Fluid-Rock Interaction in Contact Aureoles

Lukas P. Baumgartner Department of Geology and Geophysics, University of Wisconsin, Madison WI 53706, USA

lukas@geology.wisc.edu

Martha L. Gerdes Department of Geology and Geophysics, University of Wisconsin, Madison WI 53706, USA

Gregory T. Roselle Department of Geology and Geophysics, University of Wisconsin, Madison WI 53706, USA

Mark Person Department of Geology and Geophysics, University of Minnesota, Minneapolis MN 55455, USA

Fluid-flow and fluid-rock interaction models of thermal aureoles around shallow intrusives can be grouped according to the approach: a) inverse models based on observed geochemical alteration (e.g. Gerdes et al., 1995) and mineral reaction progress patterns (e.g. Ferry, 1995) ; and b) heuristic forward modeling studies (e.g. Hanson, 1995). More often than not, these two approaches yield results for fluid source, amounts, and fluid flow direction that contradict each other. Similarly, inverse models based on stable isotopes often contradict results obtained from those based on mineral reaction progress. While stable isotope signatures in the metamorphic host rocks typically require significant fluid influx from the intrusive - e.g. fluid fluxes away from the intrusion, down a temperature gradient-, reaction progress of metamorphic reactions documents significant up-temperature fluid flow towards the intrusion. Detailed field and modeling studies (Gerdes et al., 1995) on the influence of spatially heterogeneous permeability have led us to believe that some of the contradictions are due to spatially and temporally evolving heterogeneous pore space, its connectivity, and the resulting heterogeneous rock permeability.

Using geologically reasonable distributions of permeability values based on a review of sedimentary basin literature, 2-D stochastic permeability fields were created by the turning bands algorithm (Zimmerman and Wilson, 1990). Finite element calculations describing heat and fluid-mass conservation to simulate the cooling of an intrusion emplaced in the upper crust were performed using the permeability maps. Extensive focusing of fluid flow into high permeability zones is predicted by these models. Locally, small, long lived high fluid flux convection cells develop in some simulations without disrupting the overall convection pattern. These local convection cells are of the order of several hundred meters only and are centered on high permeability areas.

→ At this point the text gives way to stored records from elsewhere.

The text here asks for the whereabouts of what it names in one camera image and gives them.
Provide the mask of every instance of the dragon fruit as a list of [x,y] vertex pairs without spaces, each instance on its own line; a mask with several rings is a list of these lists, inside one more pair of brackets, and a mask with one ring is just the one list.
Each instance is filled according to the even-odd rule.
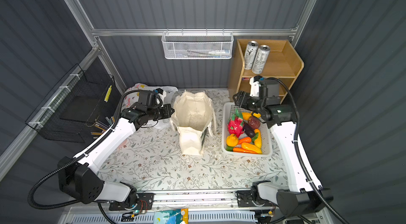
[[235,134],[238,138],[242,132],[244,127],[244,121],[242,120],[242,113],[236,109],[235,113],[231,116],[229,123],[228,123],[228,130],[230,134]]

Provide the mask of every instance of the floral pattern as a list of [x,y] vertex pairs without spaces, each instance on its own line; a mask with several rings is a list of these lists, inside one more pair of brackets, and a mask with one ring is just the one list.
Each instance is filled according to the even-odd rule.
[[182,155],[178,132],[170,127],[140,129],[108,157],[97,175],[105,181],[122,181],[143,191],[245,188],[263,180],[287,185],[275,139],[272,139],[273,155],[269,158],[222,152],[222,109],[229,102],[229,93],[210,90],[206,94],[214,103],[217,132],[213,138],[206,136],[203,156]]

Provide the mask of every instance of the white mesh basket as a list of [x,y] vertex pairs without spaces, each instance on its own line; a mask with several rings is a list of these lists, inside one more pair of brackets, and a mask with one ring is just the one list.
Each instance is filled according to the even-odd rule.
[[166,59],[230,59],[234,36],[231,32],[180,34],[164,32],[162,45]]
[[[246,156],[246,157],[270,157],[272,155],[272,138],[271,138],[271,131],[268,129],[266,124],[261,124],[261,126],[258,128],[259,131],[261,132],[261,138],[262,138],[262,146],[261,146],[261,151],[262,154],[253,154],[253,153],[238,153],[238,152],[230,152],[226,150],[227,143],[226,139],[227,136],[230,135],[228,132],[228,121],[231,117],[231,114],[233,114],[236,110],[240,110],[241,112],[251,112],[250,110],[245,110],[241,107],[235,106],[234,103],[225,103],[223,107],[223,128],[222,128],[222,133],[221,133],[221,149],[223,150],[224,153],[229,154],[229,155],[234,155],[234,156]],[[243,133],[239,137],[239,139],[242,139],[243,137],[246,137],[246,134]]]

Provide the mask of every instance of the wooden cabinet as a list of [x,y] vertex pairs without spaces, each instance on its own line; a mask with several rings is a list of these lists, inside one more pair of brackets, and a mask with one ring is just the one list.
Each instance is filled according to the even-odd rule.
[[[268,45],[271,49],[265,67],[261,76],[275,77],[285,83],[289,89],[296,81],[303,69],[303,61],[288,40],[255,40],[255,39],[237,39],[236,52],[231,64],[229,93],[230,101],[233,101],[233,95],[238,91],[251,91],[251,85],[248,80],[243,78],[254,77],[255,73],[250,70],[244,70],[244,53],[249,41],[256,41],[259,45]],[[282,86],[279,87],[279,96],[281,102],[286,97],[287,92]]]

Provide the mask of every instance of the beige bag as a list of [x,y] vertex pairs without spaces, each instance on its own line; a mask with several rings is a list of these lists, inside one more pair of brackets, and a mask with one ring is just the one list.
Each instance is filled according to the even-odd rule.
[[204,131],[211,131],[212,123],[214,132],[217,130],[216,114],[213,109],[213,101],[204,93],[193,94],[185,91],[177,96],[173,104],[175,113],[170,117],[170,124],[173,130],[179,132],[179,143],[182,154],[191,156],[202,156],[202,137]]

The fluid involved is mainly of local origin, and no major stable isotope alteration is predicted for these high flux areas. On the other hand, significant prograde and retrograde reactions might be driven by these cells due to temperature and pressure gradients along the flow path. This is an example in which isotopic and reaction progress patterns appear to record different fluid flow histories.

The correlation range for the statistical description of permeability in these stochastic models is on the order of 1500m. The detailed field and isotope data described in a companion presentation (Roselle et al., 1996) at Ubehebe Peak, Death Valley (USA) documents that correlation lengths of alteration phenomena are on the order of centimeters in that contact aureole. Such a small correlation length requires a discretisation scale of the grid for the finite element models in the millimeter range. This results in a prohibitive number of elements (over 1012). Current simulations do not take into account any coupling between fluid driven reactions and porosity/permeability evolution of the rocks. Such coupling of permeability to reaction progress of metamorphic reactions would introduce temporal variable permeability fields, further complicating the prediction of hydrothermal fluid flow evolution in contact aureoles.

References

Ferry, J. M., Amer. Mineral. 80, 1226-1228 (1995).

Gerdes, M.L., Baumgartner, L.P., Person, M. & Rumble, D., Amer. Mineral. 80, 1004-1019 (1995).

Gerdes, M.L., Baumgartner, L.P. & Person, M., Geology 23, 945-948 (1995).

Hanson, B.R., Amer. Mineral. 80, 1222-1225 (1995).

Roselle, G.T., Baumgartner, L.P. & Valley, J.W., (this volume) (1996).

Zimmerman, D.A. & Wilson, J.L., TUBA, 104 pp. (GRAM Inc., New Mexico 1990).